Transcribe the data that follows, exactly and in full.

#### INPUT FOR THIS TASK ####

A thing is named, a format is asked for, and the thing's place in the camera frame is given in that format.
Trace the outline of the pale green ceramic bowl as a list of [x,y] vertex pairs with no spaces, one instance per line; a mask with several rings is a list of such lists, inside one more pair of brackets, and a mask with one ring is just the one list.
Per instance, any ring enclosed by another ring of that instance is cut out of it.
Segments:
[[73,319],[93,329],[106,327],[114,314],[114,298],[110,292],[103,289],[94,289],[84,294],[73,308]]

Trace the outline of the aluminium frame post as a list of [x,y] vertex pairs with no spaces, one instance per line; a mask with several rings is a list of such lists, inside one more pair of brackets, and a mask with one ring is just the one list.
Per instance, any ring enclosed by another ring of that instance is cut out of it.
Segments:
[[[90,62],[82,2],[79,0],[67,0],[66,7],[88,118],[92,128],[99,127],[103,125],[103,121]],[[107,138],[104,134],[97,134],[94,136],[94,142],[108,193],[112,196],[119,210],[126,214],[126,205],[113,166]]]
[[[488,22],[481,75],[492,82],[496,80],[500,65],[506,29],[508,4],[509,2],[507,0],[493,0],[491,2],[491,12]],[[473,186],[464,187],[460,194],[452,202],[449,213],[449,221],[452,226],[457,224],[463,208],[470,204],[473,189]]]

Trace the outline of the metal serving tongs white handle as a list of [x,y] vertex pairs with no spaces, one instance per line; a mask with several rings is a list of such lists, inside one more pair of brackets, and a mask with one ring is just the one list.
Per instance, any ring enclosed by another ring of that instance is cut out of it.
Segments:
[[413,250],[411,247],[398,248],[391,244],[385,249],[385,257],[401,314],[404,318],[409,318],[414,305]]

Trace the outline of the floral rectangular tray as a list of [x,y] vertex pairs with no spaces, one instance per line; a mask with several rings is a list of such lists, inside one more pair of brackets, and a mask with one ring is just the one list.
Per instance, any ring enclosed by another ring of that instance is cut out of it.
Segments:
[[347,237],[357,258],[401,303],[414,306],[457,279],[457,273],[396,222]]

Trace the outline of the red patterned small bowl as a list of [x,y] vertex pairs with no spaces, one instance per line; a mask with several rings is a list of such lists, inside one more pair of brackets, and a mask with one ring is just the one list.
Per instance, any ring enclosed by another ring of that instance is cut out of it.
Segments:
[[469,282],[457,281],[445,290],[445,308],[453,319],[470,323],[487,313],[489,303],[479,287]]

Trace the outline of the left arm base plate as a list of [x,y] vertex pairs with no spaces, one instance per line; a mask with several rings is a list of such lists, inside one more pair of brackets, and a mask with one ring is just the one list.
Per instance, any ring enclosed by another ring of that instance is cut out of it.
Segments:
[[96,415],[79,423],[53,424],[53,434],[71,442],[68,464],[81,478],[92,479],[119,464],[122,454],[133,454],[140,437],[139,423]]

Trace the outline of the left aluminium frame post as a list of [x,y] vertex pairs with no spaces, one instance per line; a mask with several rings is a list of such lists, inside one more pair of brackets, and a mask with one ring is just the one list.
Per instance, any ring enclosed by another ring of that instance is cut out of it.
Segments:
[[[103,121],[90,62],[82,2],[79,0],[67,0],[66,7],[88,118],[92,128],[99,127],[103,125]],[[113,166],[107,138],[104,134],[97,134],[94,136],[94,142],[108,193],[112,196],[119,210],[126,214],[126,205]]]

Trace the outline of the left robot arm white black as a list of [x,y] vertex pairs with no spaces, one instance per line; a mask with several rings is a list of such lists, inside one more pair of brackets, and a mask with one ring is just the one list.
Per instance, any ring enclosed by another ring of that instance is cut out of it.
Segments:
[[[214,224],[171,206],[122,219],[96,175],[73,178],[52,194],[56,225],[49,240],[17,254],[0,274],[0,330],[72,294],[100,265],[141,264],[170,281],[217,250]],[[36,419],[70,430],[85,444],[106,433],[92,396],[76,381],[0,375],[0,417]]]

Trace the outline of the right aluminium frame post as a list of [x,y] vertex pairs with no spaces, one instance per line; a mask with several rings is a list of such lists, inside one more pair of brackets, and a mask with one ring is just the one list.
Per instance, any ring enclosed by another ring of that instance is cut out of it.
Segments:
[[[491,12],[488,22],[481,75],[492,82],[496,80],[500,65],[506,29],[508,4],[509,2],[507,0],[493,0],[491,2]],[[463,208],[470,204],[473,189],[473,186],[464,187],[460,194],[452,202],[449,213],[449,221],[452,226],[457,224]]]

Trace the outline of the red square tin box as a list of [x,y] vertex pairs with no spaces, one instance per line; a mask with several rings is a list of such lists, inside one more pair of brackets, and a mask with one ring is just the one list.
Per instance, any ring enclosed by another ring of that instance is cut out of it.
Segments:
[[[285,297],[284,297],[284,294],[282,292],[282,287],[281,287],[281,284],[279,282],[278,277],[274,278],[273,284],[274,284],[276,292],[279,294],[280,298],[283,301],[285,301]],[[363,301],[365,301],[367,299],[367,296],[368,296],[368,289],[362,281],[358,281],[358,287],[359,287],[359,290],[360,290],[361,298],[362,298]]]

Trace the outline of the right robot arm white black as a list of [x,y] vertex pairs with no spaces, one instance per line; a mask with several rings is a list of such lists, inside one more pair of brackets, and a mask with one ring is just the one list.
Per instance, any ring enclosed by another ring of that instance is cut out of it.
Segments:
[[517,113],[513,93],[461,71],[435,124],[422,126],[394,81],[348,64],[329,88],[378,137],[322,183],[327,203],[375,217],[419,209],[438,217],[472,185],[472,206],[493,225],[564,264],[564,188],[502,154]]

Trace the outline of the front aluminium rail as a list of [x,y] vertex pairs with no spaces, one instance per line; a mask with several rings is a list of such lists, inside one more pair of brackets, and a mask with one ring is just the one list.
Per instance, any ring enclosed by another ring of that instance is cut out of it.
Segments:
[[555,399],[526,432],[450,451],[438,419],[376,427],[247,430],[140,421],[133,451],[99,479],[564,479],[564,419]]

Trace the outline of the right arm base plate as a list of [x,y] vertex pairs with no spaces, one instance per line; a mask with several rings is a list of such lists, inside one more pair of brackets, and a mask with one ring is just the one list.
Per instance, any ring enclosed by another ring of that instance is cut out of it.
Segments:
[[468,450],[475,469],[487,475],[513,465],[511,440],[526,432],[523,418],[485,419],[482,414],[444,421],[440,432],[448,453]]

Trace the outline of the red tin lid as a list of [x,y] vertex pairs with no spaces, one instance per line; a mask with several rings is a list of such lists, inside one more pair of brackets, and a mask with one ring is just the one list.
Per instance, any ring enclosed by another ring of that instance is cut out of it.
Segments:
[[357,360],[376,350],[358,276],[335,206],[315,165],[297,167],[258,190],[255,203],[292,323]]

####

SOLUTION TO THE PROBLEM:
A thing is named, a format is asked for, and the thing's place in the camera frame is given in that format.
Trace the outline of the pale green ceramic bowl as a list of [x,y] vertex pairs with no spaces, one instance per line; a mask with several rings is a list of such lists, inside one more pair of brackets, and a mask with one ring is just the one list.
Per instance, any ring enclosed by another ring of that instance is cut out of it.
Segments:
[[73,319],[93,329],[106,327],[114,314],[114,298],[110,292],[103,289],[94,289],[84,294],[73,308]]

Trace the outline of the aluminium frame post as a list of [x,y] vertex pairs with no spaces, one instance per line; a mask with several rings is a list of such lists, inside one more pair of brackets, and a mask with one ring is just the one list.
Per instance, any ring enclosed by another ring of that instance is cut out of it.
Segments:
[[[90,62],[82,2],[79,0],[67,0],[66,7],[88,118],[92,128],[99,127],[103,125],[103,121]],[[107,138],[104,134],[97,134],[94,136],[94,142],[108,193],[112,196],[119,210],[126,214],[126,205],[113,166]]]
[[[488,22],[481,75],[492,82],[496,80],[500,65],[506,29],[508,4],[509,2],[507,0],[493,0],[491,2],[491,12]],[[473,186],[464,187],[460,194],[452,202],[449,213],[449,221],[452,226],[457,224],[463,208],[470,204],[473,189]]]

Trace the outline of the metal serving tongs white handle as a list of [x,y] vertex pairs with no spaces, one instance per line; a mask with several rings is a list of such lists, inside one more pair of brackets, and a mask with one ring is just the one list.
Per instance, any ring enclosed by another ring of that instance is cut out of it.
Segments:
[[413,250],[411,247],[398,248],[391,244],[385,249],[385,257],[401,314],[404,318],[409,318],[414,305]]

Trace the outline of the floral rectangular tray as a list of [x,y] vertex pairs with no spaces, one instance per line; a mask with several rings is a list of such lists, inside one more pair of brackets, and a mask with one ring is just the one list.
Per instance, any ring enclosed by another ring of that instance is cut out of it.
Segments:
[[347,237],[357,258],[401,303],[414,306],[457,279],[457,273],[396,222]]

Trace the outline of the red patterned small bowl as a list of [x,y] vertex pairs with no spaces, one instance per line; a mask with several rings is a list of such lists, inside one more pair of brackets, and a mask with one ring is just the one list.
Per instance, any ring enclosed by another ring of that instance is cut out of it.
Segments:
[[469,282],[457,281],[445,290],[445,308],[453,319],[470,323],[487,313],[489,303],[479,287]]

Trace the outline of the left arm base plate as a list of [x,y] vertex pairs with no spaces, one instance per line; a mask with several rings is a list of such lists, inside one more pair of brackets, and a mask with one ring is just the one list.
Per instance, any ring enclosed by another ring of that instance is cut out of it.
Segments:
[[96,415],[79,423],[53,424],[53,434],[71,442],[68,464],[81,478],[92,479],[119,464],[122,454],[133,454],[140,437],[139,423]]

Trace the outline of the left aluminium frame post as a list of [x,y] vertex pairs with no spaces, one instance per line; a mask with several rings is a list of such lists, inside one more pair of brackets, and a mask with one ring is just the one list.
Per instance, any ring enclosed by another ring of that instance is cut out of it.
Segments:
[[[103,121],[90,62],[82,2],[79,0],[67,0],[66,7],[88,118],[92,128],[99,127],[103,125]],[[113,166],[107,138],[104,134],[97,134],[94,136],[94,142],[108,193],[112,196],[119,210],[126,214],[126,205]]]

Trace the outline of the left robot arm white black as a list of [x,y] vertex pairs with no spaces, one instance per line; a mask with several rings is a list of such lists, inside one more pair of brackets, and a mask with one ring is just the one list.
Per instance, any ring enclosed by another ring of that instance is cut out of it.
Segments:
[[[214,224],[171,206],[122,219],[96,175],[73,178],[52,194],[56,225],[49,240],[17,254],[0,274],[0,330],[72,294],[100,265],[141,264],[170,281],[217,250]],[[36,419],[70,430],[85,444],[106,433],[92,396],[76,381],[0,375],[0,417]]]

Trace the outline of the right aluminium frame post as a list of [x,y] vertex pairs with no spaces, one instance per line; a mask with several rings is a list of such lists, inside one more pair of brackets, and a mask with one ring is just the one list.
Per instance, any ring enclosed by another ring of that instance is cut out of it.
Segments:
[[[491,12],[488,22],[481,75],[492,82],[496,80],[500,65],[506,29],[508,4],[509,2],[507,0],[493,0],[491,2]],[[463,208],[470,204],[473,189],[473,186],[464,187],[460,194],[452,202],[449,213],[449,221],[452,226],[457,224]]]

Trace the outline of the red square tin box as a list of [x,y] vertex pairs with no spaces, one instance per line; a mask with several rings is a list of such lists, inside one more pair of brackets, and a mask with one ring is just the one list.
Per instance, any ring enclosed by another ring of that instance is cut out of it.
Segments:
[[[285,297],[284,297],[284,294],[282,292],[282,287],[281,287],[281,284],[279,282],[278,277],[274,278],[273,284],[274,284],[276,292],[279,294],[280,298],[283,301],[285,301]],[[363,301],[365,301],[367,299],[367,296],[368,296],[368,289],[362,281],[358,281],[358,287],[359,287],[359,290],[360,290],[361,298],[362,298]]]

Trace the outline of the right robot arm white black as a list of [x,y] vertex pairs with no spaces, one instance per line; a mask with several rings is a list of such lists, inside one more pair of brackets, and a mask with one ring is just the one list.
Per instance, any ring enclosed by another ring of that instance is cut out of it.
Segments:
[[517,113],[513,93],[461,71],[435,124],[422,126],[394,81],[348,64],[329,88],[378,137],[322,183],[327,203],[375,217],[419,209],[438,217],[472,185],[472,206],[493,225],[564,264],[564,188],[502,154]]

Trace the outline of the front aluminium rail as a list of [x,y] vertex pairs with no spaces, one instance per line; a mask with several rings is a list of such lists, inside one more pair of brackets, and a mask with one ring is just the one list.
Per instance, any ring enclosed by another ring of that instance is cut out of it.
Segments:
[[555,399],[526,432],[450,451],[438,419],[376,427],[247,430],[140,421],[133,451],[99,479],[564,479],[564,419]]

Trace the outline of the right arm base plate as a list of [x,y] vertex pairs with no spaces, one instance per line; a mask with several rings is a list of such lists, inside one more pair of brackets, and a mask with one ring is just the one list.
Per instance, any ring enclosed by another ring of that instance is cut out of it.
Segments:
[[468,450],[475,469],[487,475],[513,465],[511,440],[526,432],[523,418],[485,419],[482,414],[444,421],[440,432],[448,453]]

Trace the outline of the red tin lid as a list of [x,y] vertex pairs with no spaces, one instance per line; a mask with several rings is a list of such lists, inside one more pair of brackets, and a mask with one ring is just the one list.
Per instance, any ring enclosed by another ring of that instance is cut out of it.
Segments:
[[357,360],[376,350],[358,276],[335,206],[315,165],[297,167],[258,190],[255,203],[292,323]]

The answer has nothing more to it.